WHAT THE EXERCISE ASKS> Return each line of the listing that contains the string "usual".

THE DATA>

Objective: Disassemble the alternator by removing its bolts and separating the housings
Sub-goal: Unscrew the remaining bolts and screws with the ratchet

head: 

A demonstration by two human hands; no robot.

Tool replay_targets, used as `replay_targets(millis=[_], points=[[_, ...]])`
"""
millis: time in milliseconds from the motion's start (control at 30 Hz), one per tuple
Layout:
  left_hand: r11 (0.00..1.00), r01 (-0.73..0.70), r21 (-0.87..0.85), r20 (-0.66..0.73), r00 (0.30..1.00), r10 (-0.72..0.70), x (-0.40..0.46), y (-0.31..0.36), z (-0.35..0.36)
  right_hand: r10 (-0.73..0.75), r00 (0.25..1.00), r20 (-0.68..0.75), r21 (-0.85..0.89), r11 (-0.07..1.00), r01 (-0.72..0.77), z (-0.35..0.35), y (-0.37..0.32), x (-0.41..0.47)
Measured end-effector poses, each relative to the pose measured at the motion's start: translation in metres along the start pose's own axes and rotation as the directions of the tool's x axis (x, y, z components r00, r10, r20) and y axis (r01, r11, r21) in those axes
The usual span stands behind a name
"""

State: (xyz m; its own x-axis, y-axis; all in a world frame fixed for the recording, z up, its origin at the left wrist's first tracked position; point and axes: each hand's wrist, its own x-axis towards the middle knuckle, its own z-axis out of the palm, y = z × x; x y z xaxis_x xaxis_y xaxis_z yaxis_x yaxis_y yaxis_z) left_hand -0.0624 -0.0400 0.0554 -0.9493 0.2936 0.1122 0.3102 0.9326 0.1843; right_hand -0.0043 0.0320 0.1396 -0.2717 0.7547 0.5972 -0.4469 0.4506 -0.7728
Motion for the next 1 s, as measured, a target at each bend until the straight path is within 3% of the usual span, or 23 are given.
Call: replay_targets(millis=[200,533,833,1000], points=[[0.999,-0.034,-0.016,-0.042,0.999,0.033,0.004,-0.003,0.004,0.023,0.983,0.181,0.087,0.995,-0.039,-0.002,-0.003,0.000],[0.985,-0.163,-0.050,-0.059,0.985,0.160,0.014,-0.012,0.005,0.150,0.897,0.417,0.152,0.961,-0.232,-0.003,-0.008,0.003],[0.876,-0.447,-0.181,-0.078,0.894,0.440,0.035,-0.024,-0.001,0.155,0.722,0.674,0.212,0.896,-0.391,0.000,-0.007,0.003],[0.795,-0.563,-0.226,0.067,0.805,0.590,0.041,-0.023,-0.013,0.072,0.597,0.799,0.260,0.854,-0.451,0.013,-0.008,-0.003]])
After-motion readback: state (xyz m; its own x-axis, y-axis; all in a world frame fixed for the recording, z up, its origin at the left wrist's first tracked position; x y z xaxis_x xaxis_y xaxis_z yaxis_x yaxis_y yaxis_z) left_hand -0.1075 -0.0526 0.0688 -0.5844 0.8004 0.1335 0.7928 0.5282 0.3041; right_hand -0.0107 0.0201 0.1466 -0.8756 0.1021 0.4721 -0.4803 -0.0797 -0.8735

RESPONSE TO THIS TASK>
The usual span stands behind a name
Motion for the next 1 s, as measured, a target at each bend until the straight path is within 3% of the usual span, or 23 are given.

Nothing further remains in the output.